How to avoid creating objects with same values?

Question

I need to create a class whose instances can't have same values. If you create instance with value that have already been used you'll get old same instance.

I did it using special class method:

class A():
    instances = []

    def __init__(self, val):
        self.val = val

    @classmethod
    def new(cls, val):
        """
        Return instance with same value or create new.
        """
        for ins in cls.instances:
            if ins.val == val:
                return ins
        new_ins = A(val)
        cls.instances.append(new_ins)
        return new_ins

a1 = A.new("x")
a2 = A.new("x")
a3 = A.new("y")

print a1  # <__main__.A instance at 0x05B7FD00> S\   /M\
print a2  # <__main__.A instance at 0x05B7FD00>   \A/   \E
print a3  # <__main__.A instance at 0x05B7FD28>

Is there a way to do it more elegant, without using .new method?

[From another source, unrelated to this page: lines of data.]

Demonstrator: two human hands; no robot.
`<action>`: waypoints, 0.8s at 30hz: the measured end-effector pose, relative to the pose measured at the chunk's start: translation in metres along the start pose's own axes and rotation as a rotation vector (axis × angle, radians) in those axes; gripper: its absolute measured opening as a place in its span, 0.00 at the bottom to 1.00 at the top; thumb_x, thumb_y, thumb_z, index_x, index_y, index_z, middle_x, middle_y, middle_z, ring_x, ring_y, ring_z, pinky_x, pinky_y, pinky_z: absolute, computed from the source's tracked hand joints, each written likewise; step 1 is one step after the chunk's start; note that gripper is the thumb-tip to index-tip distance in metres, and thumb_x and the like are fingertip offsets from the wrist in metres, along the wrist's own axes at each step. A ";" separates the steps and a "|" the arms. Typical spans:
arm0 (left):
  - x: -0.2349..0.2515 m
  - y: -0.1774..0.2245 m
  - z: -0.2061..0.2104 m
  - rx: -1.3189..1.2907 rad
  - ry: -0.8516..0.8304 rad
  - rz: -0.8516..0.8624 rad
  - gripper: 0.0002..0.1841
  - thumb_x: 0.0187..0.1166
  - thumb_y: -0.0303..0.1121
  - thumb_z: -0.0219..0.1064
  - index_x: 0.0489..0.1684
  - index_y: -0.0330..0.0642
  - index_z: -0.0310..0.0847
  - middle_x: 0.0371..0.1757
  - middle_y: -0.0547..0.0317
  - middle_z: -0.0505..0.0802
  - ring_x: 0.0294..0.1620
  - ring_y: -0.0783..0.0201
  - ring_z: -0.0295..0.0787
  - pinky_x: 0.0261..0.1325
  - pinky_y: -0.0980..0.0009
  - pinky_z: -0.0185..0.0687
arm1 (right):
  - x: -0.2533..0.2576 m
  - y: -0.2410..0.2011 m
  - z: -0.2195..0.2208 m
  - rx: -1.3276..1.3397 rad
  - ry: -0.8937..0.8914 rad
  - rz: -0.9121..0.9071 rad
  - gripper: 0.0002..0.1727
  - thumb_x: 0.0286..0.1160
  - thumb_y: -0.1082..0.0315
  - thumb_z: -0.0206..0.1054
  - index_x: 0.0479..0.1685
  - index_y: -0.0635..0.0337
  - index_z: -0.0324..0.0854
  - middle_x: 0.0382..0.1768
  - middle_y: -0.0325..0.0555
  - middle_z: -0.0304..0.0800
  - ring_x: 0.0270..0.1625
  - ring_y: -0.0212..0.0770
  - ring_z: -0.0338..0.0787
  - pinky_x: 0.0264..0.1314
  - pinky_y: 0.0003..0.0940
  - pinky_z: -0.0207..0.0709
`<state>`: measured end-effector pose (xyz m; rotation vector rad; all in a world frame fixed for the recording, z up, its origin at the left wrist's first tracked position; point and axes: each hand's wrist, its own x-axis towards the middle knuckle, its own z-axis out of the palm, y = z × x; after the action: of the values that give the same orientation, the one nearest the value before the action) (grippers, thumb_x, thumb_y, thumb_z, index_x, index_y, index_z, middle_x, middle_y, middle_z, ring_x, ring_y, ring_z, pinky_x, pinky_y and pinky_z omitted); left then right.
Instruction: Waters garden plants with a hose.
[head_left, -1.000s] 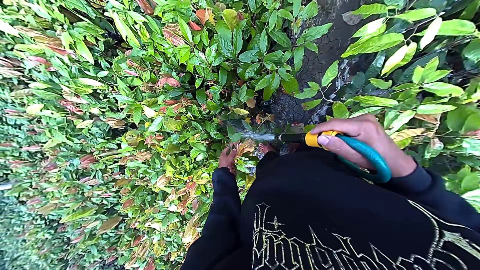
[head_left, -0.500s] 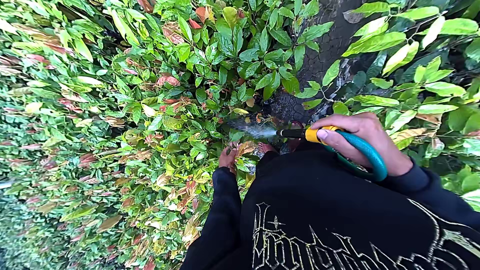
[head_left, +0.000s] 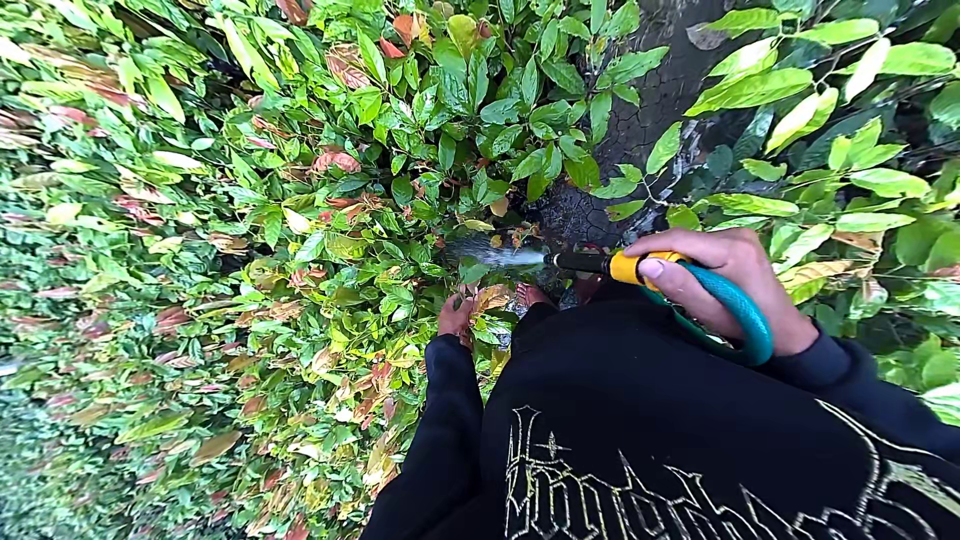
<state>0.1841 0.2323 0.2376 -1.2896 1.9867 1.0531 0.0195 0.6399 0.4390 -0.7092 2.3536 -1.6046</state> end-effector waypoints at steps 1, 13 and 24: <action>0.000 0.000 0.000 0.004 0.000 -0.001 0.28 0.85 0.48 0.68 0.79 0.43 0.76 0.66 0.40 0.90 0.67 0.49 0.89 0.72 0.49 0.82 | 0.000 0.000 0.001 0.015 0.013 0.000 0.19 0.85 0.53 0.59 0.50 0.54 0.92 0.27 0.31 0.88 0.25 0.21 0.82 0.26 0.23 0.79; -0.002 -0.001 -0.003 0.044 -0.022 0.012 0.29 0.86 0.49 0.66 0.80 0.42 0.75 0.63 0.40 0.91 0.63 0.50 0.90 0.70 0.50 0.83 | 0.006 -0.002 -0.003 0.006 0.006 0.043 0.18 0.85 0.53 0.59 0.51 0.53 0.92 0.28 0.30 0.89 0.25 0.21 0.83 0.25 0.23 0.80; 0.001 -0.007 0.000 -0.001 0.017 0.003 0.28 0.84 0.48 0.68 0.80 0.44 0.76 0.67 0.39 0.90 0.68 0.49 0.88 0.73 0.48 0.81 | 0.009 -0.007 -0.014 -0.129 0.066 0.071 0.19 0.86 0.52 0.59 0.54 0.53 0.91 0.31 0.33 0.90 0.27 0.22 0.83 0.28 0.24 0.78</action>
<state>0.1905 0.2296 0.2346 -1.2999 2.0016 1.0480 0.0074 0.6448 0.4513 -0.5987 2.5185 -1.4798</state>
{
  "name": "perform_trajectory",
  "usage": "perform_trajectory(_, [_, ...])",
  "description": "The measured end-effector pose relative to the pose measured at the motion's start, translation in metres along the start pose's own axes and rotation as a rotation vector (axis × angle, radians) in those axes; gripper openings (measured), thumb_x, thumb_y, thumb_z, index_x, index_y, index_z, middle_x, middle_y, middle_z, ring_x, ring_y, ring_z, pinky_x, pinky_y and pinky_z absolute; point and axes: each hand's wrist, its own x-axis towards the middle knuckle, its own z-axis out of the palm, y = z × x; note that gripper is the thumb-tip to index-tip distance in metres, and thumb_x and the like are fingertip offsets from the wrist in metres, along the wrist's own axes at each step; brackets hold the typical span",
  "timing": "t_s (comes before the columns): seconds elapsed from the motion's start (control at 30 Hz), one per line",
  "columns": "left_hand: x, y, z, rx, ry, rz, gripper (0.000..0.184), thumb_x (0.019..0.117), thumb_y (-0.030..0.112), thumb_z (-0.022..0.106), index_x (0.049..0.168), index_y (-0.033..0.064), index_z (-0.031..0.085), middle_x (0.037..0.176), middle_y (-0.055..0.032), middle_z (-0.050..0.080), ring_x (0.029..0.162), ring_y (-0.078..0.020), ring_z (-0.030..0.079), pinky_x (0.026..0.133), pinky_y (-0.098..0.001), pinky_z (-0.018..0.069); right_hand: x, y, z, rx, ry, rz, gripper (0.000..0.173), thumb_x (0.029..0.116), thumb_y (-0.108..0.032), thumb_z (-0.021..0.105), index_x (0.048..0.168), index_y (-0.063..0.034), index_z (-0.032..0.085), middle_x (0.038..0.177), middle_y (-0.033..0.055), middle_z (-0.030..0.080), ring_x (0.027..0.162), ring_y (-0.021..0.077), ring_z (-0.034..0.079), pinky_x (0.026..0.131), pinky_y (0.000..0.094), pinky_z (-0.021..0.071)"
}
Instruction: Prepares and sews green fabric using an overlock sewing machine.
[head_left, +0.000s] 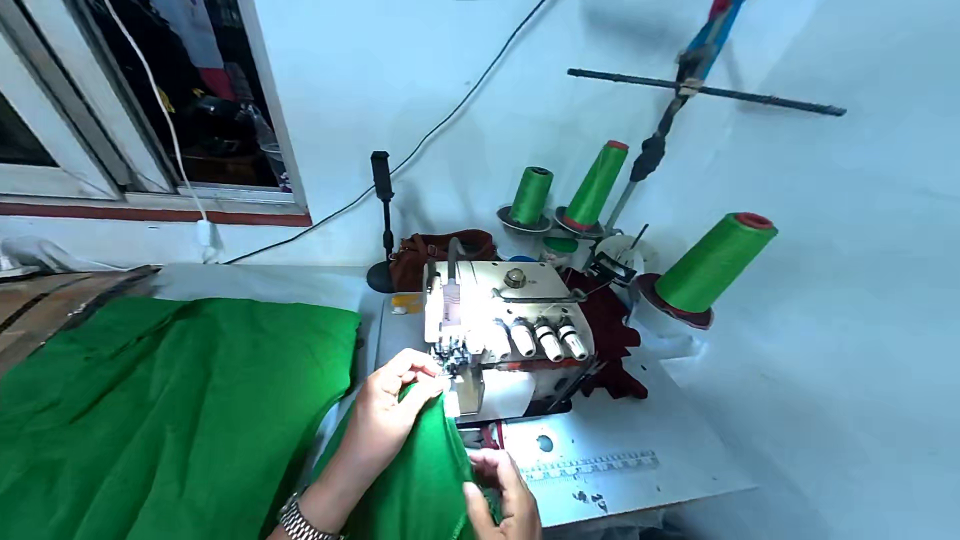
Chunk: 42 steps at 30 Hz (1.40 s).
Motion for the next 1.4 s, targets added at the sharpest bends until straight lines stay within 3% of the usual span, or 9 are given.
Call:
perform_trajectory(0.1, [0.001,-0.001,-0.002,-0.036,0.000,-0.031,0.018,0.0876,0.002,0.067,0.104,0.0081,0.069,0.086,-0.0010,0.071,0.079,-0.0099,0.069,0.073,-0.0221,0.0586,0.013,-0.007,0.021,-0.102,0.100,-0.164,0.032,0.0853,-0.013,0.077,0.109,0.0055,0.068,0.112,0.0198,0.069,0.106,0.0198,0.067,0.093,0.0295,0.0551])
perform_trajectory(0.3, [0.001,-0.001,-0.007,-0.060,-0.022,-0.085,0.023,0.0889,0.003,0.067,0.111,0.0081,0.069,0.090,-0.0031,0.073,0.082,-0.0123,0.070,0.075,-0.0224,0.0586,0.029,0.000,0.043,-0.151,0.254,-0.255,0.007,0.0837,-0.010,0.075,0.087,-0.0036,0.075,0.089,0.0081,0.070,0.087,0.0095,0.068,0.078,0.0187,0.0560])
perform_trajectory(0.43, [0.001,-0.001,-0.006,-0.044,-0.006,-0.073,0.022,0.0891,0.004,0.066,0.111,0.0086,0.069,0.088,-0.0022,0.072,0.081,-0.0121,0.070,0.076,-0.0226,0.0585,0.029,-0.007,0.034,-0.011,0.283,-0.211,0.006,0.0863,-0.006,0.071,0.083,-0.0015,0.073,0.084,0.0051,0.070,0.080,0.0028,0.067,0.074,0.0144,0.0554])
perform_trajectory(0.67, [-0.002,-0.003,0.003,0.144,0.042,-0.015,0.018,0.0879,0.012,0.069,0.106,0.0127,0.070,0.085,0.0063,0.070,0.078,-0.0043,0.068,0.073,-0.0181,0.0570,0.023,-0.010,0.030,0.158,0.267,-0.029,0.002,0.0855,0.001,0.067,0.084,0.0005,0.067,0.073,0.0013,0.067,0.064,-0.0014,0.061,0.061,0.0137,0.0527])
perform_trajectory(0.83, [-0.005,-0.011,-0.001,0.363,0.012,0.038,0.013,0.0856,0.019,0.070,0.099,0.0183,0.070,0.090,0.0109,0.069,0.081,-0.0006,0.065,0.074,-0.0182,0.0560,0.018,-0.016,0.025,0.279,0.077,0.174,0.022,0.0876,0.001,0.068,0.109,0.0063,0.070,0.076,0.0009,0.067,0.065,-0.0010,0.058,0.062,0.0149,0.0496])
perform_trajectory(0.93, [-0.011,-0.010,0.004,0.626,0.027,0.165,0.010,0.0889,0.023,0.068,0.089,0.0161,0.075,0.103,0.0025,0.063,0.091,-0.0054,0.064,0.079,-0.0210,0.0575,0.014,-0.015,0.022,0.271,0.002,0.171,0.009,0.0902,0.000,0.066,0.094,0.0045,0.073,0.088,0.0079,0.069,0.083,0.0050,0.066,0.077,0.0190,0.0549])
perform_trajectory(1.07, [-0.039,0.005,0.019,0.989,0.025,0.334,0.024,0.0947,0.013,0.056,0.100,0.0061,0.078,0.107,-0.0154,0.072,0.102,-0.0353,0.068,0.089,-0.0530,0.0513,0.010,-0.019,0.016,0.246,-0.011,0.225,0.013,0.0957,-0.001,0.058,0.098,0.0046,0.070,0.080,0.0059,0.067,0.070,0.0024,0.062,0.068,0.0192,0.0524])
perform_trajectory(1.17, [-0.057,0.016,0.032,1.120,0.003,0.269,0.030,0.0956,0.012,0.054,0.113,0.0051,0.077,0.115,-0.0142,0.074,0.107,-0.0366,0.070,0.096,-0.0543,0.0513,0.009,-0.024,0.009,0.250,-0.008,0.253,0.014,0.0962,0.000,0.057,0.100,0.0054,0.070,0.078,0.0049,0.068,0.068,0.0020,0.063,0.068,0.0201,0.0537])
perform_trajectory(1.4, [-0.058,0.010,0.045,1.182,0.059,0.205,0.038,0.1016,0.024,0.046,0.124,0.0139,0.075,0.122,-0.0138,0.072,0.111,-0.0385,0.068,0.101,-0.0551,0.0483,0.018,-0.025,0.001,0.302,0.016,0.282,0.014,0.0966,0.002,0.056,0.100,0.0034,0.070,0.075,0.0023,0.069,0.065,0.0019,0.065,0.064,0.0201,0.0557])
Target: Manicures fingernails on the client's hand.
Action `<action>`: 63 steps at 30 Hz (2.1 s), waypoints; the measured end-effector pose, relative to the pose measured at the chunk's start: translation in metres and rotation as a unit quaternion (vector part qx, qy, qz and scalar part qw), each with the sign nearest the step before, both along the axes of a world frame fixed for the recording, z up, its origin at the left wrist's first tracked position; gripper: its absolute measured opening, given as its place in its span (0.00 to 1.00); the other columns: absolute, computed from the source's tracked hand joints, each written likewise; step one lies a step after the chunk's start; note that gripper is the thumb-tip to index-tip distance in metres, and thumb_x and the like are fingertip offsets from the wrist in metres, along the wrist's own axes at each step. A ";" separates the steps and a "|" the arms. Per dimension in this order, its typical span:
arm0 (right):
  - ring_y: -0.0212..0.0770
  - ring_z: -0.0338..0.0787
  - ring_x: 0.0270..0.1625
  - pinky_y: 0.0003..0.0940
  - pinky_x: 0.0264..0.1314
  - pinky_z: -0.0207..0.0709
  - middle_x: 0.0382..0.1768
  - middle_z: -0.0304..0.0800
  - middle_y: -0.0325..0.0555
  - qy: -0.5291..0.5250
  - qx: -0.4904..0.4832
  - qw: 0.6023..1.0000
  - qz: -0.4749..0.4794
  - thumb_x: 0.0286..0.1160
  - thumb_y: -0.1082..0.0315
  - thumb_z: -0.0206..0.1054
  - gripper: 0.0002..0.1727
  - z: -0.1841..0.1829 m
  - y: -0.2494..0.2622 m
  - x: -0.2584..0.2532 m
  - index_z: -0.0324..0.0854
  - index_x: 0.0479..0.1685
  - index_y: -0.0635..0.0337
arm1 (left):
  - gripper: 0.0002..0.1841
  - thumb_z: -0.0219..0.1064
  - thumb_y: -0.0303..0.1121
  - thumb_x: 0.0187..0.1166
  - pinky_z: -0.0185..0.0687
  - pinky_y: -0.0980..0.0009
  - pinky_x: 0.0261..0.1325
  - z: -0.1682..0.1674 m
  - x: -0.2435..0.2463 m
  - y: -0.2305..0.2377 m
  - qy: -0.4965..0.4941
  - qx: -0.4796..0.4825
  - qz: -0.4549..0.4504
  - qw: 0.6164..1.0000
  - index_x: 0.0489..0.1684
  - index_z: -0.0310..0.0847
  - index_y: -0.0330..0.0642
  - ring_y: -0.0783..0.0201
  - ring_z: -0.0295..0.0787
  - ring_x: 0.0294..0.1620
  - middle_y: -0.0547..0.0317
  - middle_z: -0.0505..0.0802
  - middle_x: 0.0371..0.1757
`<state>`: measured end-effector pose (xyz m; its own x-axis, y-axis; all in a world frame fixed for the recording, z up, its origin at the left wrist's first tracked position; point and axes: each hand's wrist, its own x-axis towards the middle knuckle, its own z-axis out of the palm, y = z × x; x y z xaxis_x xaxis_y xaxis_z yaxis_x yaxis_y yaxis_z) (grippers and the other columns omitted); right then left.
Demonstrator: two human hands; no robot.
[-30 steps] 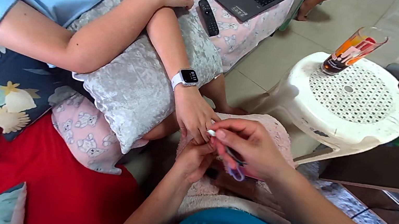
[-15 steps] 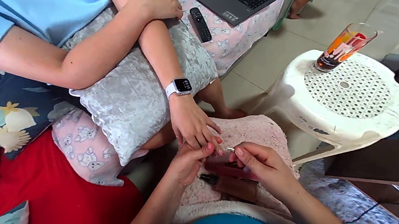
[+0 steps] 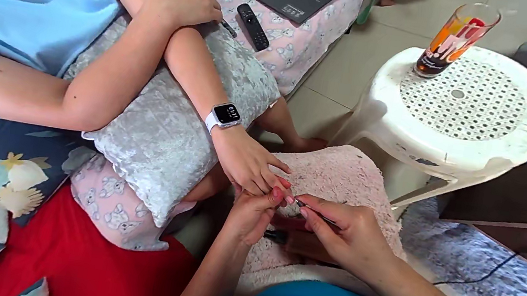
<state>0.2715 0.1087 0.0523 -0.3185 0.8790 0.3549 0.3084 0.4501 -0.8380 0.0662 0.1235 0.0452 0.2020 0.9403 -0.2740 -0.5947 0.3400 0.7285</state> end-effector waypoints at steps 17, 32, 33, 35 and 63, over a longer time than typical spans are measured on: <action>0.24 0.92 0.36 0.19 0.43 0.86 0.36 0.97 0.39 -0.006 0.012 1.000 0.002 0.84 0.63 0.61 0.16 0.000 0.005 0.001 0.94 0.54 0.59 | 0.08 0.80 0.24 0.65 0.89 0.69 0.54 -0.003 0.002 0.001 -0.010 0.006 0.000 1.000 0.39 0.91 0.37 0.64 0.94 0.42 0.51 0.95 0.39; 0.22 0.91 0.37 0.18 0.43 0.85 0.36 0.97 0.38 0.004 0.005 1.000 0.025 0.84 0.63 0.62 0.15 0.001 0.011 0.003 0.94 0.53 0.58 | 0.09 0.82 0.26 0.64 0.89 0.70 0.54 -0.003 0.000 0.001 -0.020 0.016 -0.011 1.000 0.39 0.92 0.38 0.65 0.94 0.42 0.53 0.96 0.40; 0.21 0.91 0.37 0.17 0.44 0.85 0.37 0.97 0.38 0.014 -0.006 0.999 0.031 0.84 0.63 0.62 0.15 0.001 0.011 0.002 0.94 0.53 0.58 | 0.09 0.82 0.26 0.64 0.89 0.70 0.54 -0.002 0.000 0.001 -0.020 0.016 -0.011 1.000 0.39 0.92 0.38 0.64 0.94 0.43 0.53 0.96 0.40; 0.20 0.92 0.37 0.17 0.44 0.87 0.38 0.97 0.37 0.031 -0.034 0.998 0.042 0.84 0.63 0.63 0.15 0.002 0.012 0.003 0.94 0.53 0.59 | 0.08 0.81 0.25 0.65 0.89 0.70 0.54 -0.003 -0.001 0.000 -0.018 0.019 -0.013 1.000 0.39 0.92 0.38 0.65 0.93 0.43 0.53 0.95 0.40; 0.21 0.91 0.37 0.17 0.45 0.86 0.37 0.97 0.39 0.016 -0.013 0.999 0.042 0.83 0.65 0.62 0.15 0.002 0.013 0.000 0.94 0.52 0.60 | 0.05 0.78 0.23 0.67 0.88 0.71 0.53 -0.002 -0.002 -0.001 0.002 0.018 -0.010 1.000 0.38 0.92 0.39 0.66 0.93 0.42 0.54 0.95 0.39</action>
<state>0.2716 0.1219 0.0546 -0.3798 0.8588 0.3438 0.2436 0.4513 -0.8585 0.0645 0.1228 0.0430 0.2206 0.9451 -0.2410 -0.5844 0.3258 0.7432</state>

But, a1 and a2 are essentially two references to **the same object**, which is unavoidable. Your current code well prevents **different objects** with same value from being created, but you can't stop an object from having two references. — iBug, Mar 25 '18 at 16:18
@iBug, code that "_prevents different objects with same value from being created_" is what i want. Having several references to the same object is ok. — dodd0ro, Mar 25 '18 at 16:23
What if you change one of the cached instances? It would be trivial to assign e.g. `a2.val = 'y'`; then what? — jonrsharpe, Mar 25 '18 at 16:26

score 3 · Answer 1 · answered Mar 25 '18 at 16:53

You could try functools.lru_cache.

For example:

from functools import lru_cache

class A:

    @lru_cache()
    def __new__(cls, arg):
        return super().__new__(cls)

    def __init__(self, arg):
        self.n = arg

Sample usage:

>>> a1 = A('1')
>>> a2 = A('1')
>>> a1 is a2
True
>>> a1.n
'1'
>>> a2.n
'1'

Alternatively you could try building a custom caching class, as pointed out by Raymond Hettinger in this tweet: https://twitter.com/raymondh/status/977613745634471937.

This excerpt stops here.